[Records from a data source]
=== Begin Enclosure ===
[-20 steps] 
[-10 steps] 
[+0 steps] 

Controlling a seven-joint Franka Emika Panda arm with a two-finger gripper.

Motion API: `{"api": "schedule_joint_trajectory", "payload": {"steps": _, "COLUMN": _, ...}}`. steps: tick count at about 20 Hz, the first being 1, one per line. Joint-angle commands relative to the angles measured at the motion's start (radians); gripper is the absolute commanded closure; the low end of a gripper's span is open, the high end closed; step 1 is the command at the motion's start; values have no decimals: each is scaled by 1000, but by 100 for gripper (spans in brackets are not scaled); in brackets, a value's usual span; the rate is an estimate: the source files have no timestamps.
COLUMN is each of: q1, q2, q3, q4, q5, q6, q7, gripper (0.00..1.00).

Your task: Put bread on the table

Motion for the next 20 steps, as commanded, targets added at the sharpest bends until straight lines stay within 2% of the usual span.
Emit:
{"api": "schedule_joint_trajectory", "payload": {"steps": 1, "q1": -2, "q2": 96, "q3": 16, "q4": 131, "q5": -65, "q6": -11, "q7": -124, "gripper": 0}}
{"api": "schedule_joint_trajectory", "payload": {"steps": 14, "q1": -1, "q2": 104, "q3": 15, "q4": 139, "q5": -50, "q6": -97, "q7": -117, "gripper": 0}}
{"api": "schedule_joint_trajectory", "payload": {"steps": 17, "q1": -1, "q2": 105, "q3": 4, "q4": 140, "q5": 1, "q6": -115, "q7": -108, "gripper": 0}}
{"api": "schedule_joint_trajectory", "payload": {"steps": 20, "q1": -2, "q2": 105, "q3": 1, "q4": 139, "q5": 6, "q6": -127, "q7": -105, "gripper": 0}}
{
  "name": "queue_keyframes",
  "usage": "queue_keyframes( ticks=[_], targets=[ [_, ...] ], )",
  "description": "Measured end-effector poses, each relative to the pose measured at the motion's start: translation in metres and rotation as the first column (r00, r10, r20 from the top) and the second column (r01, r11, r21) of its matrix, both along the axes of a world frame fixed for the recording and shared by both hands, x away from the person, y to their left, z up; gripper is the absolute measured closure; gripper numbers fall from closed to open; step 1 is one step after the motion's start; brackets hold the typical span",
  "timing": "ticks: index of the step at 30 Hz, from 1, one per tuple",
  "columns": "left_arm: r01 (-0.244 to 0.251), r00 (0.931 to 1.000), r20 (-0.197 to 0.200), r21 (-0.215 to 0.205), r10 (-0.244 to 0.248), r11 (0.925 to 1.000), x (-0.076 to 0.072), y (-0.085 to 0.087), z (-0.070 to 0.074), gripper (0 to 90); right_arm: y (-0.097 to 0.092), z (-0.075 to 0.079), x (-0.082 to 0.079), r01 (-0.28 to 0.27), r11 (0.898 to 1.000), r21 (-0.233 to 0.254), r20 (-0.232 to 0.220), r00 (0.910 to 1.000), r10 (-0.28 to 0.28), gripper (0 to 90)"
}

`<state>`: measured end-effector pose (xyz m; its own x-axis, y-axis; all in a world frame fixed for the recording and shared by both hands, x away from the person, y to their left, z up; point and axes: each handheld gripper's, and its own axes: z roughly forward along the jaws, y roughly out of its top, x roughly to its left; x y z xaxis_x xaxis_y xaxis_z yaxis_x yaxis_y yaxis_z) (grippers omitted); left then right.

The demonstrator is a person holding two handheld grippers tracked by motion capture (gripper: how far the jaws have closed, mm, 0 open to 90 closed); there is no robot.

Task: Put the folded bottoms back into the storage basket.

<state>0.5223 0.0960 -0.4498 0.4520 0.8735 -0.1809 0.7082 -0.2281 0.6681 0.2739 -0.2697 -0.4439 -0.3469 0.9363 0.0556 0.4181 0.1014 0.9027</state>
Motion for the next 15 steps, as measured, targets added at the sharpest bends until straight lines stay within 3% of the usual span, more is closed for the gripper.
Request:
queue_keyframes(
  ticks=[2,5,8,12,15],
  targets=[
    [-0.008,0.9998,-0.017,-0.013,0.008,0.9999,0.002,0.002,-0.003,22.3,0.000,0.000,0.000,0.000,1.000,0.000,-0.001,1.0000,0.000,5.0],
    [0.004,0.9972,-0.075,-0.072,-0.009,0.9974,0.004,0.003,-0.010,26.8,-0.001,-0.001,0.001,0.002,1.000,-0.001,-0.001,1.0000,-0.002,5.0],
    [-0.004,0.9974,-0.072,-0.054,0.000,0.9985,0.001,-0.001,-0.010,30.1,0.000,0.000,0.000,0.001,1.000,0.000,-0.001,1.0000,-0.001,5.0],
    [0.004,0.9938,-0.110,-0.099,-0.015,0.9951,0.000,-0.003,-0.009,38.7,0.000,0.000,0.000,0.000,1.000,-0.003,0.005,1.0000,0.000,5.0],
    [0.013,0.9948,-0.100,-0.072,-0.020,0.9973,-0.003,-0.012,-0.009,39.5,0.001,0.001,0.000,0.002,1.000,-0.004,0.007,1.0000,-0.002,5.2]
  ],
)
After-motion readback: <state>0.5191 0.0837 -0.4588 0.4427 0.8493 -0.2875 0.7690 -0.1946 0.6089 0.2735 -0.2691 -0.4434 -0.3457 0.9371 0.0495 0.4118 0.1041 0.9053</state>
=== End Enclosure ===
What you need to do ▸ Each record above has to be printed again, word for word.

Written answer ▸
[-20 steps] 
[-10 steps] 
[+0 steps] 

Controlling a seven-joint Franka Emika Panda arm with a two-finger gripper.

Motion API: `{"api": "schedule_joint_trajectory", "payload": {"steps": _, "COLUMN": _, ...}}`. steps: tick count at about 20 Hz, the first being 1, one per line. Joint-angle commands relative to the angles measured at the motion's start (radians); gripper is the absolute commanded closure; the low end of a gripper's span is open, the high end closed; step 1 is the command at the motion's start; values have no decimals: each is scaled by 1000, but by 100 for gripper (spans in brackets are not scaled); in brackets, a value's usual span; the rate is an estimate: the source files have no timestamps.
COLUMN is each of: q1, q2, q3, q4, q5, q6, q7, gripper (0.00..1.00).

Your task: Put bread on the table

Motion for the next 20 steps, as commanded, targets added at the sharpest bends until straight lines stay within 2% of the usual span.
Emit:
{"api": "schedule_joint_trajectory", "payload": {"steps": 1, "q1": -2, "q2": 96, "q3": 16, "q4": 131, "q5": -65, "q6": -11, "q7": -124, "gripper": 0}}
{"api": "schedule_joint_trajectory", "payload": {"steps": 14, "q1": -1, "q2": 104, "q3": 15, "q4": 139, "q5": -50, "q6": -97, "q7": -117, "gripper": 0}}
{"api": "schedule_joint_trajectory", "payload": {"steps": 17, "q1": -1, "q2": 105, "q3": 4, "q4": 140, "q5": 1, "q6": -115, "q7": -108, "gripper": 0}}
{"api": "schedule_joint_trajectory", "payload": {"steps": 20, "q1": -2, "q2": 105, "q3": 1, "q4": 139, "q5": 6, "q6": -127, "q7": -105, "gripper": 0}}
{
  "name": "queue_keyframes",
  "usage": "queue_keyframes( ticks=[_], targets=[ [_, ...] ], )",
  "description": "Measured end-effector poses, each relative to the pose measured at the motion's start: translation in metres and rotation as the first column (r00, r10, r20 from the top) and the second column (r01, r11, r21) of its matrix, both along the axes of a world frame fixed for the recording and shared by both hands, x away from the person, y to their left, z up; gripper is the absolute measured closure; gripper numbers fall from closed to open; step 1 is one step after the motion's start; brackets hold the typical span",
  "timing": "ticks: index of the step at 30 Hz, from 1, one per tuple",
  "columns": "left_arm: r01 (-0.244 to 0.251), r00 (0.931 to 1.000), r20 (-0.197 to 0.200), r21 (-0.215 to 0.205), r10 (-0.244 to 0.248), r11 (0.925 to 1.000), x (-0.076 to 0.072), y (-0.085 to 0.087), z (-0.070 to 0.074), gripper (0 to 90); right_arm: y (-0.097 to 0.092), z (-0.075 to 0.079), x (-0.082 to 0.079), r01 (-0.28 to 0.27), r11 (0.898 to 1.000), r21 (-0.233 to 0.254), r20 (-0.232 to 0.220), r00 (0.910 to 1.000), r10 (-0.28 to 0.28), gripper (0 to 90)"
}

`<state>`: measured end-effector pose (xyz m; its own x-axis, y-axis; all in a world frame fixed for the recording and shared by both hands, x away from the person, y to their left, z up; point and axes: each handheld gripper's, and its own axes: z roughly forward along the jaws, y roughly out of its top, x roughly to its left; x y z xaxis_x xaxis_y xaxis_z yaxis_x yaxis_y yaxis_z) (grippers omitted); left then right.

The demonstrator is a person holding two handheld grippers tracked by motion capture (gripper: how far the jaws have closed, mm, 0 open to 90 closed); there is no robot.

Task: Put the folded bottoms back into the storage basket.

<state>0.5223 0.0960 -0.4498 0.4520 0.8735 -0.1809 0.7082 -0.2281 0.6681 0.2739 -0.2697 -0.4439 -0.3469 0.9363 0.0556 0.4181 0.1014 0.9027</state>
Motion for the next 15 steps, as measured, targets added at the sharpest bends until straight lines stay within 3% of the usual span, more is closed for the gripper.
Request:
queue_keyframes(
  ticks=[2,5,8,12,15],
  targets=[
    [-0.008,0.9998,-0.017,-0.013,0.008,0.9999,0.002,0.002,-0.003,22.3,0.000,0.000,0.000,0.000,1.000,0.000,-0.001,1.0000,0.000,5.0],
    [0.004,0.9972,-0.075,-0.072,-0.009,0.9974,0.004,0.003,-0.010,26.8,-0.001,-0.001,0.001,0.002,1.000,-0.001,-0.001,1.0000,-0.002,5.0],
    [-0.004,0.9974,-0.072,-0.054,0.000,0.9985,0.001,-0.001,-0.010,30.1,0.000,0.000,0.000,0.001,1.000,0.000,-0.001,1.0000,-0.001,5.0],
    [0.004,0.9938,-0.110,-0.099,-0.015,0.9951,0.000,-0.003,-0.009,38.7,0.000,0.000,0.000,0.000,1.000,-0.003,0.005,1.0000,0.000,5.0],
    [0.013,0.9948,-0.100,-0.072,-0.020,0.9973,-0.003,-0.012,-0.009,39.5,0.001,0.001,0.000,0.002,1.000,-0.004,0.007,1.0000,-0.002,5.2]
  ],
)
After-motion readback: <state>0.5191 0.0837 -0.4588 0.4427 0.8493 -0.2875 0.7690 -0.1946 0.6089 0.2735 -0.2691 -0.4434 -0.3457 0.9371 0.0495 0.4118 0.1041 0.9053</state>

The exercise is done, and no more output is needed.